━━━━━ SUPPLIED MATERIAL

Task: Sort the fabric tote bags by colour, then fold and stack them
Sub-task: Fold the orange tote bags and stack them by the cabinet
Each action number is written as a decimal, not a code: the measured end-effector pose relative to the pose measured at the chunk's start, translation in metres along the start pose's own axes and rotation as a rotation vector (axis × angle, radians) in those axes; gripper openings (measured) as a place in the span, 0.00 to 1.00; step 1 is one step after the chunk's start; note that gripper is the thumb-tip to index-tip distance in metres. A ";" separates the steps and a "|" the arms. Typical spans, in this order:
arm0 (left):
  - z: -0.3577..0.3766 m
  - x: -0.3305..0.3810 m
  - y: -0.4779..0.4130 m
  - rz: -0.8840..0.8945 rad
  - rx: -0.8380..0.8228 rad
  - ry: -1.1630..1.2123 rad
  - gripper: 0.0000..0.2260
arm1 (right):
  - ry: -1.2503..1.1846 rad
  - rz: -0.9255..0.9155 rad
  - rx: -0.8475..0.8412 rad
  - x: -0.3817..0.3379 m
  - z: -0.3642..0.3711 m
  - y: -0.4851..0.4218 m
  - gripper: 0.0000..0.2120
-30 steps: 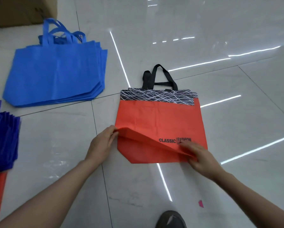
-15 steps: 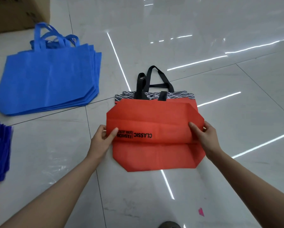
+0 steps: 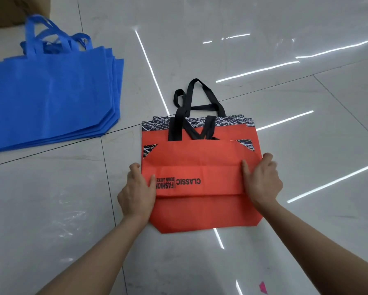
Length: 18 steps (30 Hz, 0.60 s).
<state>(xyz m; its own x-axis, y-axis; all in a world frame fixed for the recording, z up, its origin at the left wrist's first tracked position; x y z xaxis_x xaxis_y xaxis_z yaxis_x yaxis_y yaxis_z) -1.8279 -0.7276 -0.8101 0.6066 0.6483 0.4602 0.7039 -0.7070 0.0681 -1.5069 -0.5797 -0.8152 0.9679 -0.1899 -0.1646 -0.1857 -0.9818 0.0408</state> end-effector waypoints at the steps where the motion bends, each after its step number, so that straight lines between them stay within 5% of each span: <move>1: 0.000 0.003 0.003 0.061 0.010 -0.029 0.18 | 0.031 -0.085 0.083 -0.008 -0.005 0.002 0.24; 4: 0.004 0.004 0.020 0.296 0.023 -0.096 0.12 | 0.035 -0.528 0.318 -0.057 -0.018 0.029 0.24; 7: 0.007 -0.009 0.038 0.431 -0.017 -0.151 0.10 | 0.006 -0.840 0.164 -0.110 0.002 0.076 0.24; 13: -0.011 -0.005 0.032 0.497 0.063 -0.263 0.14 | 0.208 -0.903 -0.109 -0.142 0.065 0.117 0.25; 18: 0.042 0.027 0.021 0.569 -0.148 -0.226 0.21 | 0.205 -0.898 -0.116 -0.139 0.066 0.115 0.24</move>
<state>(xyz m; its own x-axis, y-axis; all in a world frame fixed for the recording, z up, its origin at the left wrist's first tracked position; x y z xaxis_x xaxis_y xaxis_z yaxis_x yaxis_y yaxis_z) -1.7809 -0.7134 -0.8338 0.9456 0.1917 0.2629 0.1994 -0.9799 -0.0026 -1.6742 -0.6672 -0.8522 0.7537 0.6572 -0.0051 0.6553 -0.7509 0.0825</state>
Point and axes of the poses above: each hand's wrist, its own y-axis away from the middle knuckle, its own z-axis out of the palm, x = y × z, the point moved 9 cm from there along -y, towards the middle knuckle, and after that the axes turned 7 degrees about y, right-handed, at the moved point
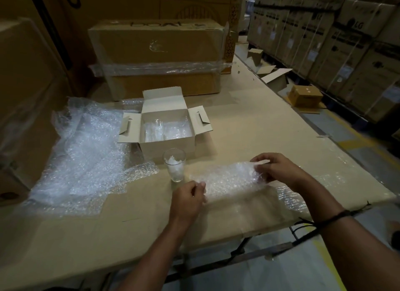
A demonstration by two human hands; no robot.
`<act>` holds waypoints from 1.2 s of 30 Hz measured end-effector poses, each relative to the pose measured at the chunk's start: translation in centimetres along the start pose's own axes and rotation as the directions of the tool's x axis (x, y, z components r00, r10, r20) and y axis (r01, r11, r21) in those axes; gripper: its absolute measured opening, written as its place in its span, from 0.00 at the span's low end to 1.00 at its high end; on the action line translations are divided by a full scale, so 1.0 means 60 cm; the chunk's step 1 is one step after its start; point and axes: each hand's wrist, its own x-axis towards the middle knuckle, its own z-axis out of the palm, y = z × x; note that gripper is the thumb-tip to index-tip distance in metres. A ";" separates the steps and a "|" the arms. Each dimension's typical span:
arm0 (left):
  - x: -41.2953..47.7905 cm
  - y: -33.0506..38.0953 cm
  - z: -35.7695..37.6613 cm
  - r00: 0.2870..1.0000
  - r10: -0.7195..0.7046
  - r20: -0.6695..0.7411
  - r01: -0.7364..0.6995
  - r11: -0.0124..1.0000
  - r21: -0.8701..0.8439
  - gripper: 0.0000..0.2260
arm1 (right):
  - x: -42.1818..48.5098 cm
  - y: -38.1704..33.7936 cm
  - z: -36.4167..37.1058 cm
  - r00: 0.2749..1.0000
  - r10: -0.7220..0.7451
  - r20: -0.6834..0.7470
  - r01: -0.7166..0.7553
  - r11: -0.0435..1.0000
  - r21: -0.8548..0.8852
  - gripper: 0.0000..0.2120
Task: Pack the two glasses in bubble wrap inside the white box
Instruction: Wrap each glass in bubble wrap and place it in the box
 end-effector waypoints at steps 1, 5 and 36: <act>0.003 0.001 0.001 1.000 -0.017 0.000 0.017 0.999 0.030 0.15 | 0.005 0.006 -0.002 0.998 0.028 -0.053 -0.026 0.999 0.037 0.08; 0.013 -0.002 0.000 0.998 -0.067 0.000 0.065 0.958 0.279 0.17 | 0.017 0.019 0.013 0.875 -0.148 -0.460 0.050 0.975 -0.218 0.13; 0.107 -0.084 -0.085 0.996 -0.049 -0.081 0.065 0.976 0.206 0.31 | 0.028 -0.068 0.164 0.909 -0.230 0.347 0.416 0.477 -0.774 0.10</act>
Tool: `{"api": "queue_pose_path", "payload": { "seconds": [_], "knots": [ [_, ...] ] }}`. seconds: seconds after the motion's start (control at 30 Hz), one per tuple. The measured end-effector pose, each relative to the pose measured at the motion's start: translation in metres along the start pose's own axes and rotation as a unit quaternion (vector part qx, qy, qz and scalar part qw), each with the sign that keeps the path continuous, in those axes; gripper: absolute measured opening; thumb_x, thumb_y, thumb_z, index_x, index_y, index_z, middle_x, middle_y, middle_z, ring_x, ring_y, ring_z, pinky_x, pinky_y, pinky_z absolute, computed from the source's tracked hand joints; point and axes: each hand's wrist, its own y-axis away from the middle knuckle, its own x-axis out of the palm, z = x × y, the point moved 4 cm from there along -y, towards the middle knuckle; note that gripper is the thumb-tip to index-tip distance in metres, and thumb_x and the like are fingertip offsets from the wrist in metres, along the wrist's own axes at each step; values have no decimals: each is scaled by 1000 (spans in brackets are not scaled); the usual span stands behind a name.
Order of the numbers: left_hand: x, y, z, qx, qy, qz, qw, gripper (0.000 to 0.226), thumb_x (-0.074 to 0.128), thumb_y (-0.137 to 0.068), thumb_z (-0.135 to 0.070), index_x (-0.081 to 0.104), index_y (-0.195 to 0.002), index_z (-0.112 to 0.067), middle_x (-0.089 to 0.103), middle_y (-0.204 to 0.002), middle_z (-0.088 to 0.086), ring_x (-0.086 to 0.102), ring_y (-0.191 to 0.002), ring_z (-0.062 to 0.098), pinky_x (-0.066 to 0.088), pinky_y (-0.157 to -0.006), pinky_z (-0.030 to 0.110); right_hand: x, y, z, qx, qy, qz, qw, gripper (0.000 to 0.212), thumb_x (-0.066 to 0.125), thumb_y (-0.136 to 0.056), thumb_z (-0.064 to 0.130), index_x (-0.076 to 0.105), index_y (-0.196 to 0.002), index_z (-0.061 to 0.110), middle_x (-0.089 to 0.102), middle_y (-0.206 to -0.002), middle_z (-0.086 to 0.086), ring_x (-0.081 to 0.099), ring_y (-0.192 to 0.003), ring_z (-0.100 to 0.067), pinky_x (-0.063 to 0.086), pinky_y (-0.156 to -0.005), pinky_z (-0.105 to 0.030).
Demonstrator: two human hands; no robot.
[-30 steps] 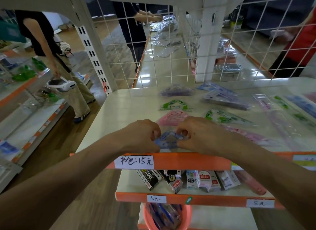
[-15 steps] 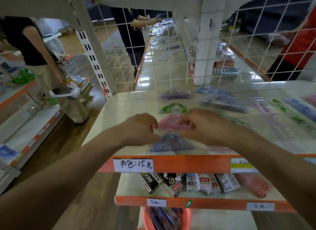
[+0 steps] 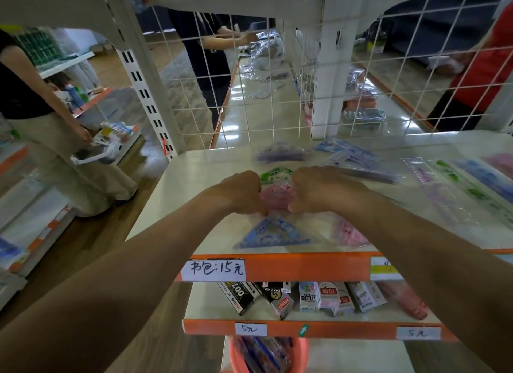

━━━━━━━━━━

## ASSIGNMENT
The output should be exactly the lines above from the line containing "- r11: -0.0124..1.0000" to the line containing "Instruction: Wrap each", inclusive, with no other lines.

## ANSWER BOX
  - r11: -0.0124..1.0000
  - r21: -0.8701..0.8439
  - gripper: 0.0000..0.2260
arm1 (right):
  - x: -42.1818..48.5098 cm
  - y: -38.1704..33.7936 cm
  - z: -36.4167..37.1058 cm
  - r00: 0.2749..1.0000
  - r10: -0.7220..0.7451
  - r20: -0.6834..0.7470
  - r01: -0.7166..0.7553
  - r11: -0.0435..1.0000
  - r21: -0.8548..0.8852
  - gripper: 0.0000..0.2120
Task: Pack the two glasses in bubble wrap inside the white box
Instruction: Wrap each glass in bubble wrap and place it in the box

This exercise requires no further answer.